Шульгин постоял немного на дамбе, глядя, как под кручей омут затягивал в горловину проплывающий мимо чакан, кружил обрубок намокшего и едва видного из воды бревна, и, засунув настывшие на холоде руки в карманы куртки, по привычке высоко подняв плечи, зашагал к правлению.
За отводным на рисовые поля каналом Шульгин столкнулся один на один со свояком Марьяны. Рожнов стоял на отмели по колено в воде и прополаскивал капроновую, с мелкими ячейками сетку габы. На нем были высокие резиновые сапоги, грубый, словно из жести, брезентовый плащ и нахлобученная по самые уши суконная кепка со сломанным козырьком.
— С уловом, говоришь, Рожнов? — сказал Шульгин, разглядывая крапленный рыбьей чешуей, туго, под завязку набитый мешок на берегу.
Рожнов вскинул голову и, словно отпущенная лозина, выпрямился. Мгновенный испуг метнул из стороны в сторону его зеленые, с коричневой подпалиной, как у кошки, глаза, перекосил уголки тонких губ — за ними холодно блеснули сталью вставные зубы.
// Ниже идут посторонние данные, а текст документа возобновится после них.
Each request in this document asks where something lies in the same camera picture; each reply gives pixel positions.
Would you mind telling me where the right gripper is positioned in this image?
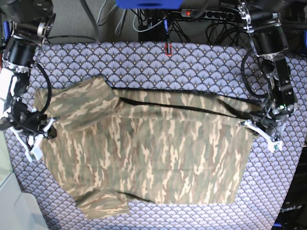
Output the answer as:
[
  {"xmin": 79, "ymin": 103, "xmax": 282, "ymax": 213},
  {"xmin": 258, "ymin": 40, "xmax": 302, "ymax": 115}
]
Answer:
[{"xmin": 7, "ymin": 100, "xmax": 58, "ymax": 162}]

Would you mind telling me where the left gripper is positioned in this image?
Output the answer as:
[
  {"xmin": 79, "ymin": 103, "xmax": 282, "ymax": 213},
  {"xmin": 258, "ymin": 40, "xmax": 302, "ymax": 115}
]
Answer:
[{"xmin": 240, "ymin": 102, "xmax": 295, "ymax": 152}]

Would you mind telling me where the camouflage T-shirt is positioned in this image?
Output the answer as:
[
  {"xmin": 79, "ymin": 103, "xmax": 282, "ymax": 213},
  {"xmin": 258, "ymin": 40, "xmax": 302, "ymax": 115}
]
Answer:
[{"xmin": 41, "ymin": 77, "xmax": 259, "ymax": 219}]

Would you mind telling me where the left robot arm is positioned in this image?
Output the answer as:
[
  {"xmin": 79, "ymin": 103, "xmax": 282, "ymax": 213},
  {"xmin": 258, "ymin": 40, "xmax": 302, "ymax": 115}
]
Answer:
[{"xmin": 237, "ymin": 0, "xmax": 297, "ymax": 152}]

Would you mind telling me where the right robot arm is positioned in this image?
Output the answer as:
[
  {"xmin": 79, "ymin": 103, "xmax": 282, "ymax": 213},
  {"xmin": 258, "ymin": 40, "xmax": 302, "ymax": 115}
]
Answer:
[{"xmin": 0, "ymin": 0, "xmax": 57, "ymax": 162}]

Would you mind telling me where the black OpenArm box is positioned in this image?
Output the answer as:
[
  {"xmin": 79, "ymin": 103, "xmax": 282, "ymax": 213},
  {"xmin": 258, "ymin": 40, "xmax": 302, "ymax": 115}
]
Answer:
[{"xmin": 272, "ymin": 146, "xmax": 307, "ymax": 230}]

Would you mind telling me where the white plastic bin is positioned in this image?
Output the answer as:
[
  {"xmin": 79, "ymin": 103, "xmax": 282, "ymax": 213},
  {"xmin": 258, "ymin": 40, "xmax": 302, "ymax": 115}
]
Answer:
[{"xmin": 0, "ymin": 132, "xmax": 48, "ymax": 230}]

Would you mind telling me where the purple fan-pattern table cloth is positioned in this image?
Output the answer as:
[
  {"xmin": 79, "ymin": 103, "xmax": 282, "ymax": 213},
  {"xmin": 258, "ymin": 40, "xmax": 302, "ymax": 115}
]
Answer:
[{"xmin": 5, "ymin": 42, "xmax": 307, "ymax": 230}]

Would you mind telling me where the red and black clamp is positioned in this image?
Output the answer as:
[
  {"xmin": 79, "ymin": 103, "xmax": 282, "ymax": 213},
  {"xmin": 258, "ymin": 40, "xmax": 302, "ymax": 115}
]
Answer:
[{"xmin": 165, "ymin": 43, "xmax": 172, "ymax": 57}]

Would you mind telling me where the black power strip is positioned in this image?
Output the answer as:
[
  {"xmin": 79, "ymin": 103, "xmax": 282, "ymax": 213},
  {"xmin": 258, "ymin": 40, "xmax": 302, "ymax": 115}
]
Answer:
[{"xmin": 180, "ymin": 9, "xmax": 236, "ymax": 22}]

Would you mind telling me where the blue plastic mount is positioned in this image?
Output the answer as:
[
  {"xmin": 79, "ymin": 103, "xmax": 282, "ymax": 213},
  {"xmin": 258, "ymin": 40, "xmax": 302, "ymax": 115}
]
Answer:
[{"xmin": 116, "ymin": 0, "xmax": 183, "ymax": 10}]

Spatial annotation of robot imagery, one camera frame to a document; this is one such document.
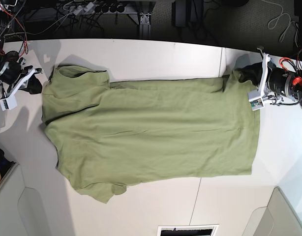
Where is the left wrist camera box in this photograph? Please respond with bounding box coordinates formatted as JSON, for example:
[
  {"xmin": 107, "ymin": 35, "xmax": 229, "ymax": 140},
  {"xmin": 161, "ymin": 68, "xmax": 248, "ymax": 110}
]
[{"xmin": 248, "ymin": 90, "xmax": 264, "ymax": 111}]

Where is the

Но он тут же овладел собою и, зябко передернув плечами, принимая беспечный вид, усмехнулся:
— С каким там уловом! Застыл весь, пока парочку мелочи подцепил. К завтраку нам с Ульяной...
— Так говорили же, что шамая в низовье косяком все дни идет, — неуверенно произнес Шульгин, спускаясь с дамбы на отмель.
— Где-нибудь, только не у нас... Да ты не косись на мешок, там кукурузные кочерыжки на подтопку.
— Кочерыжки, говоришь?
— Ну, а то что ж?..
— Рыба! Браконьерствуешь?
С насеченного ветром кирпично-синего лица Рожнова медленно, как смола по стволу сосны, сползла заискивающая улыбка. Он хищно прищурил глаза и, подергивая крыльями горбатого носа, подступил к Шульгину вплотную.
— Донесешь?
Шульгин не ответил. Круто повернувшись на каблуках, он молча стал взбираться на дамбу. Рожнов в два прыжка нагнал его, ухватился за полу куртки, стащил вниз, больно стиснул костлявыми пальцами локоть.
— Слышь, Шульгин, не становись поперек пути! На одном заводе работали, вместе на хуторе жить довелось! Не мути воду, отвернись! Уважь мою просьбу!
В его застывшем взгляде, который он не сводил с Шульгина, не было ни испуга, ни просьбы, ни смирения, скорее угроза и лютая ярость открыто выплескивались из-за вытянутых в щелки припухлых век. Тяжелые, угластые челюсти его вздулись от окаменевших желваков, на скулах пробивался лихорадочный румянец.
И Шульгин вдруг вспомнил: совсем недавно видел он и эту угрожающую позу со сжатыми кулаками, и упрямый наклон головы, и нервный оскал губ, и, главное, эти лютующие глаза, жестокие и неумолимые, взгляд которых ему никогда теперь не забыть.
...Стояло тихое раннее утро. С покосов тянуло росными травами, в небе заливались жаворонки, а над рекою, когда Шульгин поднялся на дамбу, плыл багровый на заре туман. И вот тогда-то в тишине наступающего дня до его слуха сквозь трели жаворонка донесся жалобный детский голос:
— Дяденька, не надо... Просю вас, дяденька, не надо...
Шульгин затаил дыхание, насторожился.
— Уйди с дороги! — прокатилось над рекой.